How a good idea gets smothered by competing interests.
Amealco is a small town located in southern Queretaro near the borders with the State of Mexico and Michoacan. It is a largely Otomi area, where women in traditional dress and the Otomi language are easy to find. It has recently been designated as a Pueblo Mágico (Magic Town) by Mexico’s federal tourism authorities. Although it has a marvelous church and historic buildings, the main push behind the designation is the success the town has had associating itself with the now-iconic Maria dolls, which are locally called Leles.
Marias were not invented in Queretaro, although many believe this to be the case. There is an interesting story behind them, but the simple version was that they were developed in Mexico City as part of a program to help Mazahua and Otomi migrants living in that city. For this reason, both indigenous groups claim the doll. The making of the doll is not that old either… dating only to the 1970s. One giveaway to its modern origins is that its construction, especially the head, is unlike any other cloth doll made in Mexico.
Despite this, Marias have become representative Mexico, sold all over the country. The image is featured now on tourism promotions, making it almost as recognizable as Frida Kahlo or the Virgin of Guadalupe.
Although Amealco did not invent the doll, it has done much to popularize it, and to some extent doll-making in general. The first National Handmade Doll Festival was held here in 2013, sponsored by the Comisión Nacional del Desarrollo de los Pueblos Indígenas (CDI), today the Instituto Nacional de Pueblos Indígenas (INPI), and featured dolls and doll makers from all over Mexico. It was small, but like most handcraft fairs sponsored by CDI/INPI, it was a well-done event, diverse and with products of good quality.
The 2019 version had over 600 handcraft vendors, but most did not sell dolls. There were even a few selling handcrafts from other countries. Almost all that were selling dolls were locally-made Marias. There were maybe 10 or 12 stalls selling dolls of other types and only 3 were from outside of Queretaro and neighboring states. The quality of the dolls being sold, with a few exceptions, is not what it was.
Even the doll competition shows the lack of diversity. A good 80% of all entries were from the state of Queretaro and just about all the cloth dolls were. Entries from outside the state were mostly in clay/ceramic, paper mache and other materials not as well-developed in Queretaro.
While previous versions of the event had a more educational feel to them, by 2019 the event now looks and feels like any other of the many fairs that are held in Mexico to promote local products. All that is missing are the amusement park rides and cheesy plastic trinkets. For collectors of dolls and folk art, this is very disappointing
The main reason for this is a change in the management and sponsorship of the event. Although CDI/INPI and the federal FONART authorties are listed as patrons, the top two are the municipality of Amealco and the state of Queretaro. It would stand to reason that such authorities would have less interest in promoting dolls, especially cloth dolls, from other parts of the country.
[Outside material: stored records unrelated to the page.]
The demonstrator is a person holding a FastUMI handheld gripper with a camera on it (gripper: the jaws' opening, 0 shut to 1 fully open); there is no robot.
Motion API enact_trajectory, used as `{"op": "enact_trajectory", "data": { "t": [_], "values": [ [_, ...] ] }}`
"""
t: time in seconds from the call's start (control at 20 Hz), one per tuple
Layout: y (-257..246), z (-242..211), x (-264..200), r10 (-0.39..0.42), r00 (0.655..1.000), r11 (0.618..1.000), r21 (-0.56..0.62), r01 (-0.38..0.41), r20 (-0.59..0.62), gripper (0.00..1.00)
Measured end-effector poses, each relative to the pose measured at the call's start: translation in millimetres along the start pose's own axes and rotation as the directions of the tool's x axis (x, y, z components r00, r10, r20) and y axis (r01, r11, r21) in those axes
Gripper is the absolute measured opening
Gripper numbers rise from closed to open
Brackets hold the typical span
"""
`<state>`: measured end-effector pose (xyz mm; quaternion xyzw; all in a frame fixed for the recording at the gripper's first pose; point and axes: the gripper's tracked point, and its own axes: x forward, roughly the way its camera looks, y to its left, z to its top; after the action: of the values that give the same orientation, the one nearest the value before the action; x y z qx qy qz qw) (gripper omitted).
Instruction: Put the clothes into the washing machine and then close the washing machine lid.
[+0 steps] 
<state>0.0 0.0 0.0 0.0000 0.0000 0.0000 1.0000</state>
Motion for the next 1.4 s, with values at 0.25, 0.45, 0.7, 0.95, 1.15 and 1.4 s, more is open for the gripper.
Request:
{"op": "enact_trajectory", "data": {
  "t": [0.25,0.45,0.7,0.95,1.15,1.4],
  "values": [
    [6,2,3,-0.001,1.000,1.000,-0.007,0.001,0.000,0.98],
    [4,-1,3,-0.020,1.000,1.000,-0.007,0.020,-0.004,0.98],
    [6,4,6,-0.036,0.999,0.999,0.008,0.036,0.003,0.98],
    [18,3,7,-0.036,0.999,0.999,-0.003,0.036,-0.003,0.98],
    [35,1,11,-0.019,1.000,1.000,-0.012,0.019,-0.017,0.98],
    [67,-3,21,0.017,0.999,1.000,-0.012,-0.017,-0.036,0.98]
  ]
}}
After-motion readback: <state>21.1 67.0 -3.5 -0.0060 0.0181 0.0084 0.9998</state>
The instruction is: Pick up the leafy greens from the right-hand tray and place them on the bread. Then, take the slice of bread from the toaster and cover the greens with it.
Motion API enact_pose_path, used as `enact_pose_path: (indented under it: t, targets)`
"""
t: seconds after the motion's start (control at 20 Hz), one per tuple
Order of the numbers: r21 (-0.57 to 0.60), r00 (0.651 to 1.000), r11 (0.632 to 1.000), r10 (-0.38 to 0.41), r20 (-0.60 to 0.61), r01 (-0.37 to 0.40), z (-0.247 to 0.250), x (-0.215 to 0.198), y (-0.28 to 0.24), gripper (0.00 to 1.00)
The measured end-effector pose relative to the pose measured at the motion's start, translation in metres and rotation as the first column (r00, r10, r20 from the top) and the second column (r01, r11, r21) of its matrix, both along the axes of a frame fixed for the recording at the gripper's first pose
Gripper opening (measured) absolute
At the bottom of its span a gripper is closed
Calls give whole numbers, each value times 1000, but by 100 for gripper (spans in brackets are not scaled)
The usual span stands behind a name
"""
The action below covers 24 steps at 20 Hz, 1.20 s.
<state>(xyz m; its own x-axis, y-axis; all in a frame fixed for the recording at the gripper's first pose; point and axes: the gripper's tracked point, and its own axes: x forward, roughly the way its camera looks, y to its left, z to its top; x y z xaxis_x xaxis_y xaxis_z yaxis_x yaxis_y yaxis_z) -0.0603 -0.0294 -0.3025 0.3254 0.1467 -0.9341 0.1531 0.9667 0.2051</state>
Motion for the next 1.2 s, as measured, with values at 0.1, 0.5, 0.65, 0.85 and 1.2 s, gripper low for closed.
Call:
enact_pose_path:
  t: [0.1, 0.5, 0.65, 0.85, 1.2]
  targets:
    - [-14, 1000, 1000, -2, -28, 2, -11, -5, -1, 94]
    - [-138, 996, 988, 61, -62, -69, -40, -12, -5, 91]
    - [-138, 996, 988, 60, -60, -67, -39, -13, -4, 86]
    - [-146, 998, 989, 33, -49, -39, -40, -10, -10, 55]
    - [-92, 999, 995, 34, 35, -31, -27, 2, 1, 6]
There was just enough here to make a claim that the event was “national” but the real purpose, promoting Queretaro-made Marias, was more than evident walking around.
I should mention that there were some interesting Marias to be seen at the event. Like in other handcraft endeavors in Mexico, there are a few artisans willing to experiment. The most common experimentation with Marias is with her dress, with wedding dresses, dressed at Catrinas complete with makeup and even one dressed as the main character in Malificent. Technical innovations include taking aspects of other kinds of dolls, such as replacing the legs with a stiff skirt to allow the doll to stand. Since the rectangular/oval head of the Marias are now almost as recognizable as the dress, it is showing up in dolls not meant to be Marias at all.
However, if the focus is going to be on the Maria doll, the name of the event needs to change. It is a kind of a false advertising to call the event “national” in its current incarnation. There is nothing wrong with having a Maria or Lele festival as the image has become important nationally, just dont tell me that event supports all dollmakers in Mexico.